Quello che si evince dagli ultimi sondaggi effettuati fino al 5 aprile 2013, può essere letto in modi diversi, quelli di coalizione, quelli di partito, e soprattutto quelli che riguardano le intenzioni di voto sul PD e dunque sulla coalizione di Centrosinistra. Quest'ultima, che sia guidata da Bersani come candidato Premier, ottiene un risultato, con leader Matteo Renzi, un altro ben diverso.
Sondaggi partiti (ricavati dalla media approssimata dei maggiori istituti)
Partito Democratico (PD) 25-26% con Bersani, 33-34% con Renzi
Sinistra Ecologia e Libertà (SEL) 2,8-3,2%
Altro (Centrosinistra) 0,7-0,9%
Unione di Centro (UDC) 1,8-2,2%
Scelta Civica (Monti) 7,0-7,2%
Popolo della libertà (PDL) 24,6-25,4%
Lega Nord 4,0-4,2%
Fratelli d'Italia 1,1-1,3%
La Destra 0,6-0,8%
Altro (Centrodestra) 0,3-0,5%
Movimento 5 Stelle 24,9-25,9%
Rivoluzione Civile (Ingroia) 0,9-1,1%
Lista Fare per fermare il declino 0,9-1,1%
Altri partiti 2,7-2,9%
Indecisi + Astenuti 29%
Sondaggi coalizioni (stesso criterio dei partiti)
Centrosinistra 27,5-28,5% (con Bersani) 33,5-34,5% (con Renzi)
Centrodestra 30,5-31,5%
Scelta Civica Monti 7,8-8,2%
Movimento 5 Stelle 26,5-27,5%
Altri 5,8-6,2%
E' difficile stabilire chi e quanto perde in voti percentuali nel caso sia Renzi e non Bersani il leader del Centrosinistra, probabilmente sarà il Movimento 5 Stelle a perdere di più.
Ci atteniamo con un certo distacco a queste intenzioni di voto, d'altronde non sono state indette ancora nuove Elezioni, ma quello che balza all'occhio, è che Grillo rimarrebbe stazionario ripsetto alle Elezioni del 24/25 febbraio 2013, mentre il Centrodestra scavalca il Centrosinistra di Bersani, mentre lascia spazio ad esso con Renzi Premier.
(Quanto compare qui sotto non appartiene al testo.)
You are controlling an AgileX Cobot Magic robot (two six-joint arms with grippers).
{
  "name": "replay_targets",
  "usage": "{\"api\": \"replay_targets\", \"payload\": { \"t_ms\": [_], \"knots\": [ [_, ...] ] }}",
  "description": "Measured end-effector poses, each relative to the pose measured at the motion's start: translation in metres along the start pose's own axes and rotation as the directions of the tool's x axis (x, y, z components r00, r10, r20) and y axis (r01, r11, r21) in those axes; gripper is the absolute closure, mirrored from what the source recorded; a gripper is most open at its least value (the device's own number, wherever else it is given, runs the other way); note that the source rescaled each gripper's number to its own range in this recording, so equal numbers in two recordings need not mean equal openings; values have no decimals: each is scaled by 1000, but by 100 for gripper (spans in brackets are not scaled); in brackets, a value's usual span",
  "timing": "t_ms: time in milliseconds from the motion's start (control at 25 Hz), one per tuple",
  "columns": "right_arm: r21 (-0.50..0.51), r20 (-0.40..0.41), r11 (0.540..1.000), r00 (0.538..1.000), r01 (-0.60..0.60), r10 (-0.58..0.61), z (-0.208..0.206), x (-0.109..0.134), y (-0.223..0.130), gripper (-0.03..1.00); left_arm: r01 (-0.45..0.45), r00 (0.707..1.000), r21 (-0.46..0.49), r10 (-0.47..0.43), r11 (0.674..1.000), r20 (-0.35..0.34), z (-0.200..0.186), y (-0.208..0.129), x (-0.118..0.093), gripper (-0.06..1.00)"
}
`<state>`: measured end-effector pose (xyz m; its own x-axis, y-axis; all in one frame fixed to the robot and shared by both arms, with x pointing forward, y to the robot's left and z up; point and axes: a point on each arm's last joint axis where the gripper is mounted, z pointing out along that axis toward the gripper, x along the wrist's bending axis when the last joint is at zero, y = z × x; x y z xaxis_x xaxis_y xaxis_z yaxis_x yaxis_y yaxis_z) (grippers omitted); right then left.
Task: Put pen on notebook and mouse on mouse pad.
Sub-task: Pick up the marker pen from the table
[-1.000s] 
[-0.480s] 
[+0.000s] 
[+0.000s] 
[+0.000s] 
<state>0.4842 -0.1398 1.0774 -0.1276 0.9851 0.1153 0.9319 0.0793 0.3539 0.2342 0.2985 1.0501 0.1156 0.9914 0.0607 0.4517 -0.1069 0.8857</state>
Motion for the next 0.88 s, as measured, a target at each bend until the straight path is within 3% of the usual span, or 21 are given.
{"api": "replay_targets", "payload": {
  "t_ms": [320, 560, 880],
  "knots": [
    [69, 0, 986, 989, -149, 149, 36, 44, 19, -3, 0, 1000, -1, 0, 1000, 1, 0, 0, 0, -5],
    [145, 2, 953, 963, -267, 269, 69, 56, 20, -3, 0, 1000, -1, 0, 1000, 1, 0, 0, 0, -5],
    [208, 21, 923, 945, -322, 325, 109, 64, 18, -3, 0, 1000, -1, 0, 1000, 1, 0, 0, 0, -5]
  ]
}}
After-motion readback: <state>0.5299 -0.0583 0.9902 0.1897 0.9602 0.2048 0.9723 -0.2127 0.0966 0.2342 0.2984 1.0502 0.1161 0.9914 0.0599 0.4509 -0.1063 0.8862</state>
Riguardo ai sondaggi, si deve tenere conto che una legge elettorale diversa, magari con preferenze, sposterebbe il voto in modo forse determinante, ritornerebbero a contare i collegi e i candidati del territorio che assumerebbero più importanza del partito stesso di appartenenza.